General information
- Location: Plumpton, Westmorland and Furness England
- Coordinates: 54°43′33″N 2°47′52″W﻿ / ﻿54.7258°N 2.7978°W
- Grid reference: NY487370
- Platforms: 2

Other information
- Status: Disused

History
- Original company: Lancaster and Carlisle Railway
- Pre-grouping: London and North Western Railway
- Post-grouping: London, Midland and Scottish Railway

Key dates
- 17 December 1846: Opened
- 31 May 1948: Closed to passengers
- 1948: Closed to goods

Location

= Plumpton railway station (Cumbria) =

Former railway station in Cumbria, England

Plumpton railway station in Hesket parish in what is now Cumbria but was then Cumberland in the north west of England, was situated on the Lancaster and Carlisle Railway (the West Coast Main Line) between Carlisle and Penrith. It served the village of Plumpton and the surrounding hamlets. The station opened on 17 December 1846, and closed on 31 May 1948.

==The station==
The station was situated in the part of the village called Brockleymoor and had two platforms, a signal box, a station master's house and railway workers' cottages.

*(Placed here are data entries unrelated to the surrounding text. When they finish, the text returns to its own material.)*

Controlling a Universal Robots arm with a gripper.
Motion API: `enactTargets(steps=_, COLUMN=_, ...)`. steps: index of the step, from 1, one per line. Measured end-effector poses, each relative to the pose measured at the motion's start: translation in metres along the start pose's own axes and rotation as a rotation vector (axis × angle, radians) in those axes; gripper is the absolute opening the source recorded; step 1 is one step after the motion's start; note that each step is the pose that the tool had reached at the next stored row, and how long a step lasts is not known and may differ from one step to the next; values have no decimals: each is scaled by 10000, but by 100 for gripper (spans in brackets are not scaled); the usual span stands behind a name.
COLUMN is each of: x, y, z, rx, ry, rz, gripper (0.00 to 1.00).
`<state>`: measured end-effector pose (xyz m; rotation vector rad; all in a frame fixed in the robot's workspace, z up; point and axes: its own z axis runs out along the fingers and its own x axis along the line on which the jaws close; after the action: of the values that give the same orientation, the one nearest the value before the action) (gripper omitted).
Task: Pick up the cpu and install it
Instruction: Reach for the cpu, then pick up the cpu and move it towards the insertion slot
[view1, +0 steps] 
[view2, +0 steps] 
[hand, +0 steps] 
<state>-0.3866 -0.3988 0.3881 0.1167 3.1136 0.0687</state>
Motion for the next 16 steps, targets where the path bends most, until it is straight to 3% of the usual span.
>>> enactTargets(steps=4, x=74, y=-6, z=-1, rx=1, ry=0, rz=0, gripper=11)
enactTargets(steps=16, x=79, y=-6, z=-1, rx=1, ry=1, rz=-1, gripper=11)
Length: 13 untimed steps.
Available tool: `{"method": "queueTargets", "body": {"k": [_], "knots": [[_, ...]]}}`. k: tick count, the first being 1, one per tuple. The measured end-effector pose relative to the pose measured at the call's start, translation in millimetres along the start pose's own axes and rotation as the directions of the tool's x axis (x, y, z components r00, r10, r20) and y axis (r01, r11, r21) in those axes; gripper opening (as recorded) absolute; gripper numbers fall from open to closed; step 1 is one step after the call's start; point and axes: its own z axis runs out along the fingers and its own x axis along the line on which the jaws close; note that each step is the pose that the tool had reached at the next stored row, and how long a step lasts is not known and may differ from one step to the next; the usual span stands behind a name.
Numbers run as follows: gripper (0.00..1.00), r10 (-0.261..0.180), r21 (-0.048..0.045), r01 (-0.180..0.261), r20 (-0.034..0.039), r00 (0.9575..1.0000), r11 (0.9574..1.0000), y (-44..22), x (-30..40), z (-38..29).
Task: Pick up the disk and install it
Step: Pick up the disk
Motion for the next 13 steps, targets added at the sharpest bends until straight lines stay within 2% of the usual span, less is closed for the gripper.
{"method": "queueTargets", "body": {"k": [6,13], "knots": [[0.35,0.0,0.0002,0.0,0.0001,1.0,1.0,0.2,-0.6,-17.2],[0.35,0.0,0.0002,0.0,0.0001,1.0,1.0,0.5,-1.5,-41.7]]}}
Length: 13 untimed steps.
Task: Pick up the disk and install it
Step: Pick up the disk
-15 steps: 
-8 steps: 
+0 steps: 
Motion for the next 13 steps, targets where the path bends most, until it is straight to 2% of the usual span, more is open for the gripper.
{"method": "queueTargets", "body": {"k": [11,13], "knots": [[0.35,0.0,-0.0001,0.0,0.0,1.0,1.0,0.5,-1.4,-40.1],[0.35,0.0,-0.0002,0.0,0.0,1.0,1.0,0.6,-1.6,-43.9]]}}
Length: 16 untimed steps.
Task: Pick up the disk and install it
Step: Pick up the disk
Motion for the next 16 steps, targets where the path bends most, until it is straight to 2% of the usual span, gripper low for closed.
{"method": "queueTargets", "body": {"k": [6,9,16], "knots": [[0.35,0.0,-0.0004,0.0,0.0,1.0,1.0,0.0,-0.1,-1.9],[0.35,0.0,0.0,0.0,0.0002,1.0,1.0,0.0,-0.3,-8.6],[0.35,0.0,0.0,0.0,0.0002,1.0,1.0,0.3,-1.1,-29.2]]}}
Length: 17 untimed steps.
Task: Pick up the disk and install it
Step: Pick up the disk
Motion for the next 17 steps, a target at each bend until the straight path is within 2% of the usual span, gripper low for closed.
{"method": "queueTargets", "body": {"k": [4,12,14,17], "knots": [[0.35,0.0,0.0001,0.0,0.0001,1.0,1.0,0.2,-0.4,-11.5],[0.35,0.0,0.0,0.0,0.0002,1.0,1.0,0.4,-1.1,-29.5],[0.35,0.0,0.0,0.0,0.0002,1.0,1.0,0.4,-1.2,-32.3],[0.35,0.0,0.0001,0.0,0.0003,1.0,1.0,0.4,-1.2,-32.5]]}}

The relatively sizeable goods yard had a weighing machine, crane, coal yard and cattle pens. The station house and goods yard buildings remain as a pottery outlet, but the platforms have been demolished. The line through the station site has been electrified and becomes triple-tracked at that point for a short distance towards Carlisle.

==Stations on the line==
The next station on the line towards Carlisle was Calthwaite and the preceding station was Penrith.